┏━━

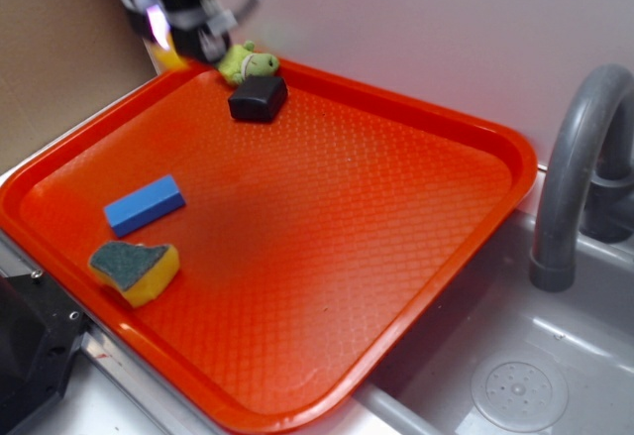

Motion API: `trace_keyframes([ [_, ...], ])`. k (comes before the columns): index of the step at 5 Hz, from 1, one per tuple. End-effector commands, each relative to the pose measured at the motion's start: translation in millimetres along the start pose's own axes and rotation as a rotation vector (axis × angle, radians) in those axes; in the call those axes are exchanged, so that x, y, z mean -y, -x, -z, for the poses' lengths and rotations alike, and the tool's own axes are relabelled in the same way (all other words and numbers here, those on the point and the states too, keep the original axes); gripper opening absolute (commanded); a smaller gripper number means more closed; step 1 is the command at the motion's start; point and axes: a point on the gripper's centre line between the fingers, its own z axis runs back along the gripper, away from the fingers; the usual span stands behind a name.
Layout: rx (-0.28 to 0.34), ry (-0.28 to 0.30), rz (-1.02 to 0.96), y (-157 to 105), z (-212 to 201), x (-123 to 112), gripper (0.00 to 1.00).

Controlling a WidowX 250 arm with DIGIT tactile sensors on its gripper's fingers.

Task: Grab the yellow duck.

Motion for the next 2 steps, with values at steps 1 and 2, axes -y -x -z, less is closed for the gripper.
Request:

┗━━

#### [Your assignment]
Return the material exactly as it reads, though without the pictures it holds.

#### [Result of this exercise]
Motion API: `trace_keyframes([ [_, ...], ])`. k (comes before the columns): index of the step at 5 Hz, from 1, one per tuple. End-effector commands, each relative to the pose measured at the motion's start: translation in millimetres along the start pose's own axes and rotation as a rotation vector (axis × angle, radians) in those axes; in the call those axes are exchanged, so that x, y, z mean -y, -x, -z, for the poses' lengths and rotations alike, and the tool's own axes are relabelled in the same way (all other words and numbers here, those on the point and the states too, keep the original axes); gripper opening absolute (commanded); a smaller gripper number means more closed; step 1 is the command at the motion's start; point and axes: a point on the gripper's centre line between the fingers, its own z axis runs back along the gripper, away from the fingers; the usual span stands behind a name.
Layout: rx (-0.28 to 0.34), ry (-0.28 to 0.30), rz (-1.02 to 0.96), y (-157 to 105), z (-212 to 201), x (-123 to 112), gripper (0.00 to 1.00).

Controlling a WidowX 250 arm with DIGIT tactile sensors on its gripper's fingers.

Task: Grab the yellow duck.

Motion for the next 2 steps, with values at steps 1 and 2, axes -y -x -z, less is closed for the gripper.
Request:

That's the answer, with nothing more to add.